Updated: Nov 12, 2019
Nominee #10 - Citizen Kane (1941)
Rated by many to be their number one movie of all time, Citizen Kane traces the life of newspaper magnate through the story to discover the meaning behind his dying word - "Rosebud"
Citizen Kane (1941) is about newspaper magnate, Charles Foster Kane (played by Orson Welles). With his memorable opening sequence, Orson Welles draws us into the life of the troubled tycoon with a virtuosity of technique that is astonishing for this first-time director.
The first shots are from outside looking in. Into Kane’s imposing estate, Xanadu palace. And as each shot dissolves into the next we see the signboard hanging from the high wire fence, the gate with the formidable metal insignia (capital ‘K’) towering on top of the thick metal gate.
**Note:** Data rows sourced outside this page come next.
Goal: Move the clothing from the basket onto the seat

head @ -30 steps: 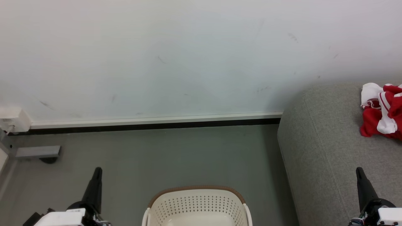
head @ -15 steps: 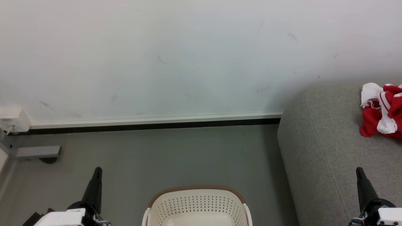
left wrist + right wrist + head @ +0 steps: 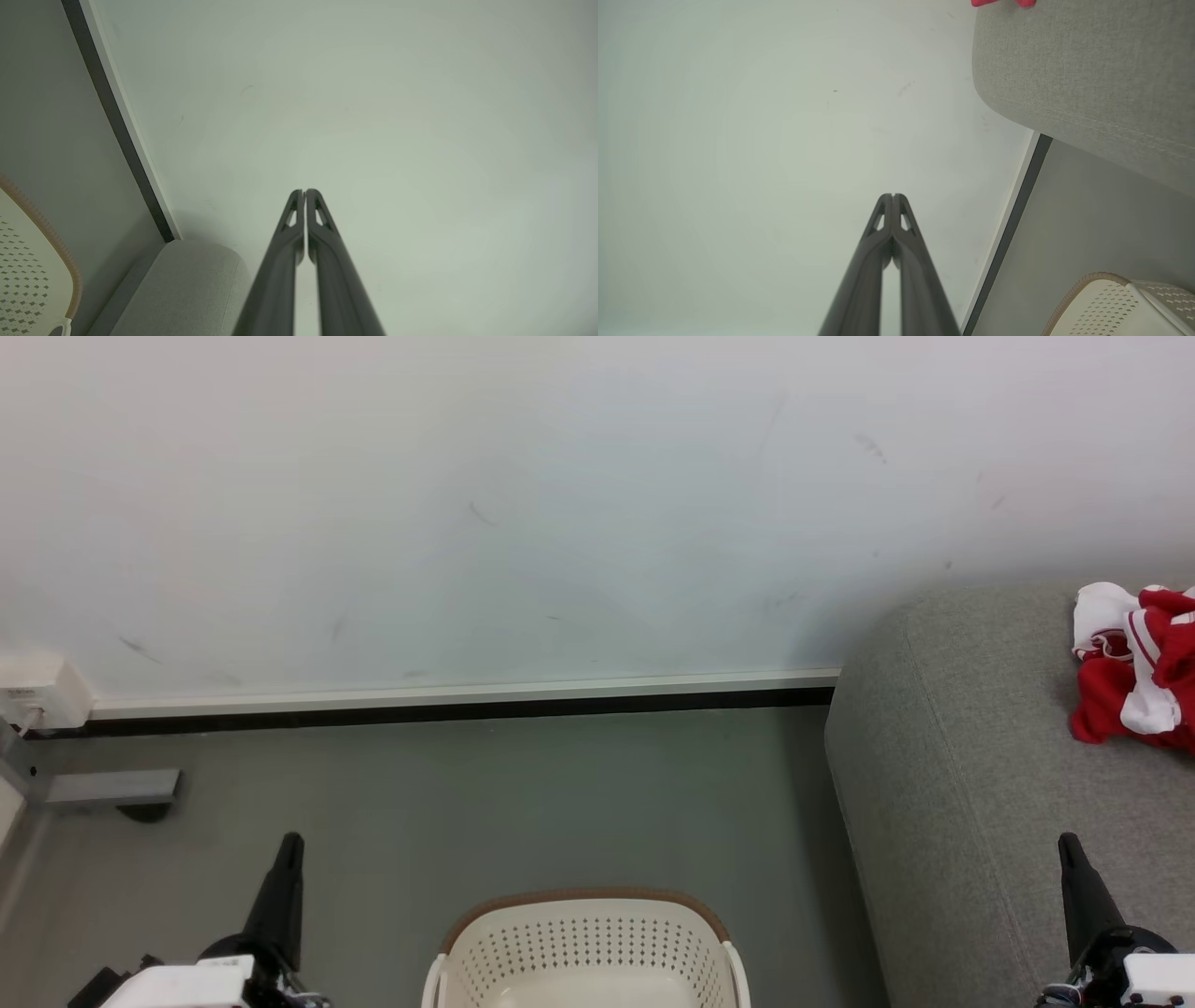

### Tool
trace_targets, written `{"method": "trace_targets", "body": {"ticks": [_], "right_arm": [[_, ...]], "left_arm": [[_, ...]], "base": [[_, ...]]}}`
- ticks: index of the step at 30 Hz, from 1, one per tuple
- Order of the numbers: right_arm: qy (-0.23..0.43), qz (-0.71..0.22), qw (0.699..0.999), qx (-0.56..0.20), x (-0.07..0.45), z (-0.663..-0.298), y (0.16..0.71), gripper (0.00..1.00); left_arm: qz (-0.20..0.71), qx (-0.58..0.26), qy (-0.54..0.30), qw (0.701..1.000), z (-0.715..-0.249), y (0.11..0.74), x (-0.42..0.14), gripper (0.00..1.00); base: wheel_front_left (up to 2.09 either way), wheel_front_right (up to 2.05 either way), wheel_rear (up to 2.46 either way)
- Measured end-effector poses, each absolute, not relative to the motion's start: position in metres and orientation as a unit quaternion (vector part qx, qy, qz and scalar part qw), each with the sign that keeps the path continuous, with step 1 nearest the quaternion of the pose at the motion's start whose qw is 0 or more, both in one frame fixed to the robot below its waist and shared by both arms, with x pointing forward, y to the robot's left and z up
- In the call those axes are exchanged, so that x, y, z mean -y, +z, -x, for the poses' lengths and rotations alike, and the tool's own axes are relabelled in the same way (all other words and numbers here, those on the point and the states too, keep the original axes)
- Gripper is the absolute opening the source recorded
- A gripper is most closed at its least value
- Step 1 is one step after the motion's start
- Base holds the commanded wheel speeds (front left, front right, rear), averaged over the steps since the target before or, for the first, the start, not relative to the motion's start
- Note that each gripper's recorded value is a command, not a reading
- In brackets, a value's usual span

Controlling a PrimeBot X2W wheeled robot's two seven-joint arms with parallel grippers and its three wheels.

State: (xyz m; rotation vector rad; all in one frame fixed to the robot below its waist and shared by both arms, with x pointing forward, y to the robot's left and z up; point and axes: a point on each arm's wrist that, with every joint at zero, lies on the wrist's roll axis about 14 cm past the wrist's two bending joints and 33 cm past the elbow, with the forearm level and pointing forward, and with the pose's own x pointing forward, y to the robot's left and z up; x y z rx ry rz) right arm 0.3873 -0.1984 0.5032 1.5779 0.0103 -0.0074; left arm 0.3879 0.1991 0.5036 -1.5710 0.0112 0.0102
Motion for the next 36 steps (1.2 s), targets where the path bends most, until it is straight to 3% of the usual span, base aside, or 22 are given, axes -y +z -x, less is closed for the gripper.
{"method": "trace_targets", "body": {"ticks": [36], "right_arm": [[-0.003,-0.710,0.705,-0.005,0.1984,-0.3873,0.5033,0.00]], "left_arm": [[0.707,-0.005,0.004,0.707,-0.3879,0.5037,-0.1991,0.00]], "base": [[0.00,0.00,0.00]]}}
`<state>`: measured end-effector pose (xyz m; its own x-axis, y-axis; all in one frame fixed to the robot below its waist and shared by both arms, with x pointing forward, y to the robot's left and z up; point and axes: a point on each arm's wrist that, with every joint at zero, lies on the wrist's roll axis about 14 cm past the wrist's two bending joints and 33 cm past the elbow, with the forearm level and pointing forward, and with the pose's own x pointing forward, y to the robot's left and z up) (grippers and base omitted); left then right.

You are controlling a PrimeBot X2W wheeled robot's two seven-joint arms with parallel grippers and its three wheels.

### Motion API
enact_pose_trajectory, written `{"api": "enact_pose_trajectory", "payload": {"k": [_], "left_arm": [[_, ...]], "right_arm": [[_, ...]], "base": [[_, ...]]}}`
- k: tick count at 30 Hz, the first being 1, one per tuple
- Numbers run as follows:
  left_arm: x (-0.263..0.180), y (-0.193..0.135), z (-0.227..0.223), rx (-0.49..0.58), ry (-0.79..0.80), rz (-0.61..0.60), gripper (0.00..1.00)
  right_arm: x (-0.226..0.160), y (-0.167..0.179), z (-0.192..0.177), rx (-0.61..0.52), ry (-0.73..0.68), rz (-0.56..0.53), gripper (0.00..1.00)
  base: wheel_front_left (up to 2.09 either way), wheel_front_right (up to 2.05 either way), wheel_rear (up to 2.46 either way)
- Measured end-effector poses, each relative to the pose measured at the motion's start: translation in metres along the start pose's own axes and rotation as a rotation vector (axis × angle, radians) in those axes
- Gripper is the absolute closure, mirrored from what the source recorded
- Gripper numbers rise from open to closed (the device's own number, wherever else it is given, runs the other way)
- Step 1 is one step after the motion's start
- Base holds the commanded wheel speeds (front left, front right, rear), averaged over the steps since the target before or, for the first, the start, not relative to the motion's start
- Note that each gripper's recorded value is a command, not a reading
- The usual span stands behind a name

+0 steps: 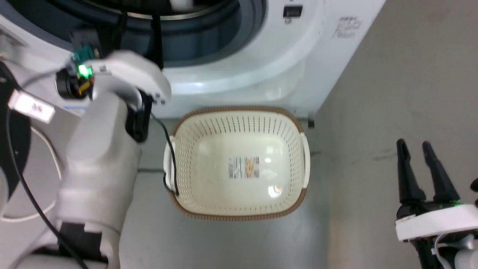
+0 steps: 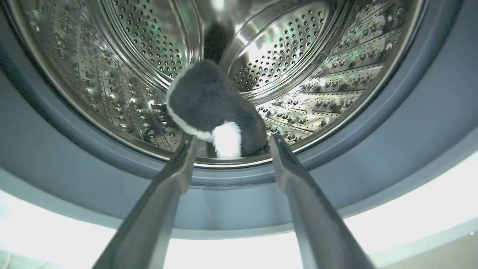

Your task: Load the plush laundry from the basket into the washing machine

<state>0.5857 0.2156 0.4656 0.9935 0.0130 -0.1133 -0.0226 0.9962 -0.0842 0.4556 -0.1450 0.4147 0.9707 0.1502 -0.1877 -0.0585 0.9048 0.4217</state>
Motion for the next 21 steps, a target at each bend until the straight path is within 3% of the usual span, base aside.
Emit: {"api": "enact_pose_trajectory", "payload": {"k": [8, 21], "left_arm": [[-0.056, 0.002, 0.013, -0.002, -0.04, 0.01, 0.0], [-0.135, 0.008, 0.033, 0.017, -0.122, 0.025, 0.0]], "right_arm": [[-0.025, 0.017, 0.022, -0.012, -0.056, 0.03, 0.0], [-0.065, 0.043, 0.045, -0.201, -0.123, 0.086, 0.0]], "base": [[0.0, 0.0, 0.0], [0.0, 0.0, 0.0]]}}
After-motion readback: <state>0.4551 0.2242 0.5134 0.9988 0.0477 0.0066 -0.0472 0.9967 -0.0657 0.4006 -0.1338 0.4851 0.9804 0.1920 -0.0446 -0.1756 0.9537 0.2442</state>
The camera does just what it’s told not to. It trespasses.
The camera does just what it’s told not to. It trespasses.
Up over the wire fence, past the metal gate. It takes in monkeys sitting idly on compound. A water body that reflects the giant castle even before you actually see castle itself. The estate in ruins, deserted. The castle in the distance, brooding, high, away and the lone light in the bedroom.
The camera gets closer but everything else, except that light coming from the bedroom is covered in darkness, as if by a veil of death. Until the camera comes voyeur-like just outside the window sill, looking in but capturing nothing more than a body prone on the bed with no curtains to shield the room from the voyeur. The ominous background music already suggests that it is a deathbed and the room a death chamber. Suddenly, violently it seems, the light goes out.
Then with no apparent movement in the frame the light comes back, less brilliant but still there. Only this time the camera is inside looking out. It’s already inside the bedroom staring out of the window, past the body on the bed, the curtains fully drawn almost as if the body is deliberately on display.
The next frame is covered with falling snow and a zoom out shows it’s all happening inside a little glass globe and the globe itself is held by the near-limp upturned left hand of the man on the bed. We briefly see his moustached lips as he utters the single word ‘Rosebud’ before his fingers let go of the globe and it rolls on to the floor and shatters.
The camera’s transfixed on the globe. In one remaining shard it glimpses the room door open. A nurse walks in, crosses the dead man’s hands over his chest and lifts the cover up over his chin, face and head.